#### Exercise material
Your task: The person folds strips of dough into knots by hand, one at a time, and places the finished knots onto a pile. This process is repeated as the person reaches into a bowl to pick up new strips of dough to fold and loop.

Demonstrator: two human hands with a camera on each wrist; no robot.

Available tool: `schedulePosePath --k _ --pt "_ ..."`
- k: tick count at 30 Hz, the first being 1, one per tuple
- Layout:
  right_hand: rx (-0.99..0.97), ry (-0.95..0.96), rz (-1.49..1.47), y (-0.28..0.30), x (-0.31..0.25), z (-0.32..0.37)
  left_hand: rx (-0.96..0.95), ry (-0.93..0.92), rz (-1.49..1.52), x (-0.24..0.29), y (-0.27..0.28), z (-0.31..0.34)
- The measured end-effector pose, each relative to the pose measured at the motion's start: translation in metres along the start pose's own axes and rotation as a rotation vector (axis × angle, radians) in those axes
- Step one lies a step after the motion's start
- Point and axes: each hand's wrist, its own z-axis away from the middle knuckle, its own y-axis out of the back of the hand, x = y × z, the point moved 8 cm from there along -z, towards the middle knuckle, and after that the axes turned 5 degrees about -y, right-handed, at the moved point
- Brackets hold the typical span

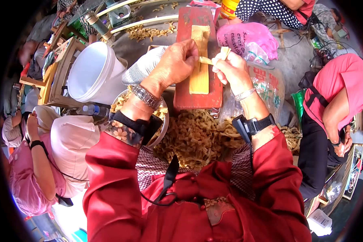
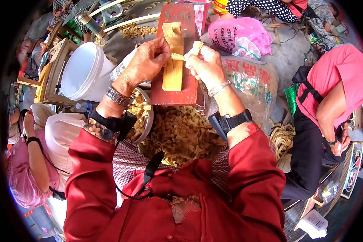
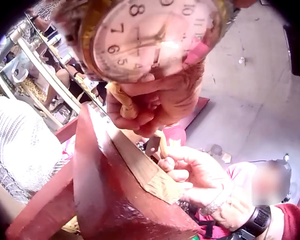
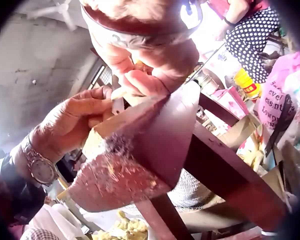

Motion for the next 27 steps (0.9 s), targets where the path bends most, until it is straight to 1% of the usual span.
schedulePosePath --k 1,4,5,8,9,12,13,14,16,17,20,23,27 --pt "-0.017 -0.005 0.014 0.0 0.001 0.001 0.014 -0.001 -0.032 0.0 0.0 0.0" --pt "-0.065 -0.046 0.017 0.006 0.005 0.018 0.066 0.107 -0.179 -0.012 0.014 0.007" --pt "-0.08 -0.062 0.009 0.006 0.006 0.027 0.049 0.12 -0.071 -0.012 0.013 0.01" --pt "-0.278 -0.131 0.125 -0.016 0.001 0.059 -0.001 0.176 0.249 0.003 0.01 0.028" --pt "-0.295 -0.139 0.185 -0.018 -0.001 0.065 -0.035 0.162 0.331 0.007 0.005 0.032" --pt "-0.165 -0.063 0.145 -0.014 -0.007 0.057 -0.051 0.097 0.401 0.025 -0.002 0.036" --pt "-0.139 -0.031 0.1 -0.012 -0.01 0.053 -0.073 0.044 0.328 0.037 -0.003 0.036" --pt "-0.125 0.023 -0.001 -0.016 -0.015 0.05 -0.083 0.022 0.308 0.042 -0.005 0.035" --pt "-0.133 0.094 -0.008 -0.026 -0.027 0.049 -0.101 -0.016 0.266 0.049 -0.008 0.036" --pt "-0.138 0.103 -0.034 -0.027 -0.028 0.047 -0.129 0.024 0.227 0.05 -0.008 0.036" --pt "-0.136 0.114 -0.094 -0.028 -0.026 0.043 -0.135 -0.012 0.16 0.047 -0.002 0.037" --pt "-0.108 0.101 -0.108 -0.022 -0.02 0.039 -0.06 -0.065 0.097 0.035 0.005 0.036" --pt "-0.095 0.103 -0.108 -0.019 -0.015 0.029 -0.053 0.048 0.339 0.014 0.004 0.032"
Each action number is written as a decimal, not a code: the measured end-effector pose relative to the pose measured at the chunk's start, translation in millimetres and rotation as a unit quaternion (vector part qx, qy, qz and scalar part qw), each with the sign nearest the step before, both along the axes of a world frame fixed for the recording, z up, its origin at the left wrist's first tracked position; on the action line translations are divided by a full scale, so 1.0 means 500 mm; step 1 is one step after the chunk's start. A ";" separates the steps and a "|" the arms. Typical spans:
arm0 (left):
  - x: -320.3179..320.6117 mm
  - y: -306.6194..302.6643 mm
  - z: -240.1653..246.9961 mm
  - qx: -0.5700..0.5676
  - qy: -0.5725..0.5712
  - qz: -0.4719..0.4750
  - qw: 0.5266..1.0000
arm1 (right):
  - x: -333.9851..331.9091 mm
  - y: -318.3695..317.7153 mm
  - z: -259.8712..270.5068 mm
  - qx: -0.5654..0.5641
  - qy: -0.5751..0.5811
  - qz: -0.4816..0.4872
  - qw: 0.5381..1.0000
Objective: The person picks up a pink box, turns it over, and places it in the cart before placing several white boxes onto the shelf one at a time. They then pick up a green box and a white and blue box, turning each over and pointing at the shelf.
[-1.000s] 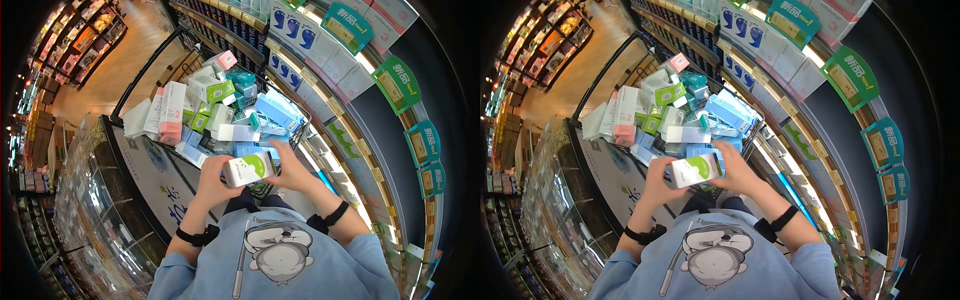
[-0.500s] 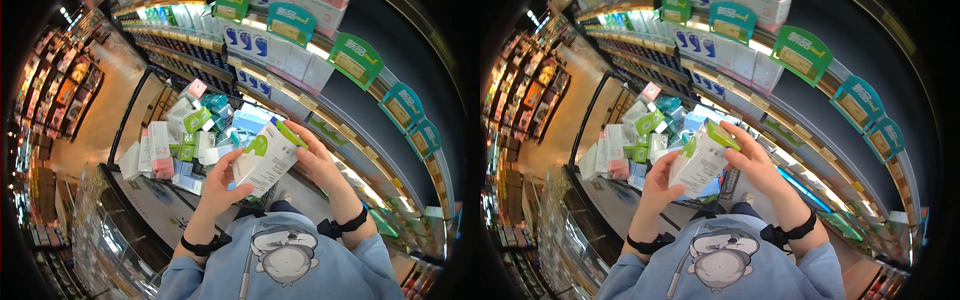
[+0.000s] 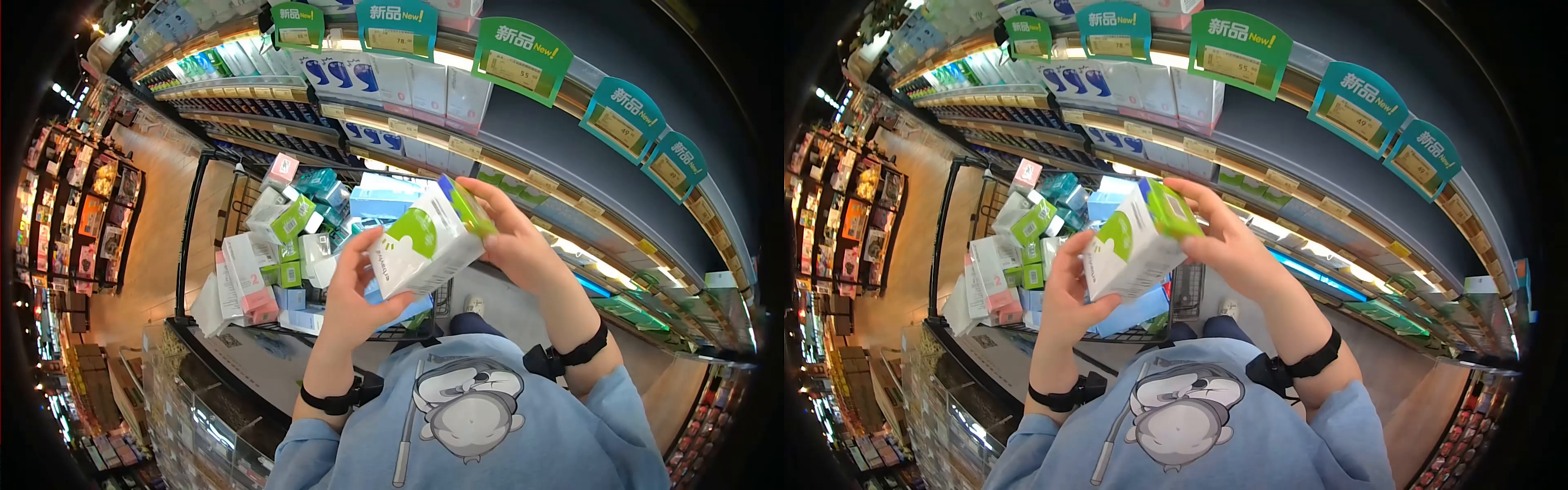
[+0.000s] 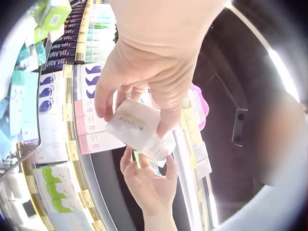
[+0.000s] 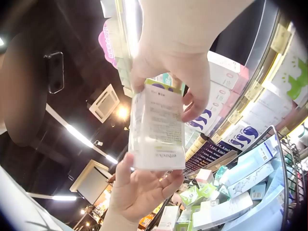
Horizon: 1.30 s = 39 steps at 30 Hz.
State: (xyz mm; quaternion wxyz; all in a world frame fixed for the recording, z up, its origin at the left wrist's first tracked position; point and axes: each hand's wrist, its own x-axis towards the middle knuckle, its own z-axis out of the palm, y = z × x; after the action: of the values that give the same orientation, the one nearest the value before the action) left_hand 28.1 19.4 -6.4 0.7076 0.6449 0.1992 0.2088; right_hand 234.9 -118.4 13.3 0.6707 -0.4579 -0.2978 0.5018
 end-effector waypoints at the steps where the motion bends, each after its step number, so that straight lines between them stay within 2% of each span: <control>1: 0.001 0.005 0.003 0.110 -0.002 0.043 0.993 | 0.001 -0.004 0.000 0.031 0.043 0.034 0.998; 2: 0.002 0.008 0.014 0.185 -0.001 0.059 0.981 | 0.003 -0.011 0.011 0.012 0.068 0.064 0.996; 3: 0.002 0.015 0.016 0.187 -0.001 0.057 0.981 | 0.002 -0.014 0.015 0.014 0.070 0.062 0.996; 5: 0.000 0.030 0.017 0.281 -0.018 0.056 0.958 | -0.003 -0.018 0.016 0.002 0.116 0.075 0.990; 8: -0.003 0.041 0.029 0.325 0.004 0.044 0.945 | 0.005 -0.022 -0.015 0.046 0.177 0.084 0.980; 12: 0.016 0.040 0.024 0.328 -0.011 0.051 0.943 | 0.001 -0.011 -0.012 -0.001 0.101 0.061 0.993; 14: 0.033 0.023 0.030 0.264 0.046 0.134 0.954 | -0.003 -0.003 -0.033 0.068 0.031 -0.010 0.997; 15: 0.036 0.021 0.027 0.266 0.042 0.138 0.953 | -0.003 -0.001 -0.028 0.071 0.027 -0.006 0.997; 17: 0.036 0.020 0.009 0.013 0.027 0.080 0.996 | -0.005 0.004 -0.019 0.117 0.003 0.002 0.993; 19: 0.032 0.029 0.028 -0.019 0.030 0.055 0.998 | -0.005 0.008 -0.020 0.150 -0.036 0.003 0.988; 21: 0.032 0.029 0.065 -0.259 0.014 0.001 0.966 | -0.010 0.006 -0.013 0.138 -0.058 -0.009 0.989; 22: 0.034 0.028 0.068 -0.259 0.014 0.004 0.966 | -0.011 0.008 -0.016 0.138 -0.058 -0.007 0.989; 24: 0.041 0.024 0.071 -0.348 -0.048 -0.009 0.936 | -0.009 0.015 -0.024 0.173 -0.108 0.004 0.979; 29: 0.060 0.025 0.068 -0.358 -0.062 0.039 0.931 | 0.006 0.015 -0.019 0.198 -0.200 0.033 0.959; 31: 0.062 0.035 0.049 -0.361 -0.089 0.045 0.927 | 0.024 0.008 0.003 0.189 -0.379 0.086 0.902; 33: 0.063 0.049 0.015 -0.331 -0.209 0.001 0.920 | 0.018 0.007 0.016 0.205 -0.365 0.112 0.901; 34: 0.059 0.064 -0.007 -0.328 -0.207 0.005 0.922 | 0.006 0.005 0.019 0.179 -0.203 0.092 0.958; 35: 0.052 0.080 -0.030 -0.317 -0.225 -0.013 0.921 | -0.004 0.003 0.021 0.146 -0.034 0.069 0.986; 36: 0.049 0.088 -0.032 -0.307 -0.241 -0.031 0.920 | -0.004 0.010 0.025 0.088 0.051 0.044 0.994; 39: 0.055 0.100 -0.023 -0.300 -0.240 -0.053 0.922 | 0.015 0.011 0.037 0.001 0.141 0.108 0.984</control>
State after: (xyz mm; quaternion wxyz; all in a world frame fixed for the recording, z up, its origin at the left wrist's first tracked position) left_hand 55.5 69.3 -17.7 0.9047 0.3421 0.0424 0.2504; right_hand 242.5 -113.0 31.6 0.6479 -0.3472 -0.2487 0.6308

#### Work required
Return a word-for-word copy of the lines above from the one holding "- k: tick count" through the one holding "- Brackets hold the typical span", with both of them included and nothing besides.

#### Answer to the exercise
- k: tick count at 30 Hz, the first being 1, one per tuple
- Layout:
  right_hand: rx (-0.99..0.97), ry (-0.95..0.96), rz (-1.49..1.47), y (-0.28..0.30), x (-0.31..0.25), z (-0.32..0.37)
  left_hand: rx (-0.96..0.95), ry (-0.93..0.92), rz (-1.49..1.52), x (-0.24..0.29), y (-0.27..0.28), z (-0.31..0.34)
- The measured end-effector pose, each relative to the pose measured at the motion's start: translation in metres along the start pose's own axes and rotation as a rotation vector (axis × angle, radians) in those axes
- Step one lies a step after the motion's start
- Point and axes: each hand's wrist, its own z-axis away from the middle knuckle, its own y-axis out of the back of the hand, x = y × z, the point moved 8 cm from there along -z, towards the middle knuckle, and after that the axes turned 5 degrees about -y, right-handed, at the moved point
- Brackets hold the typical span

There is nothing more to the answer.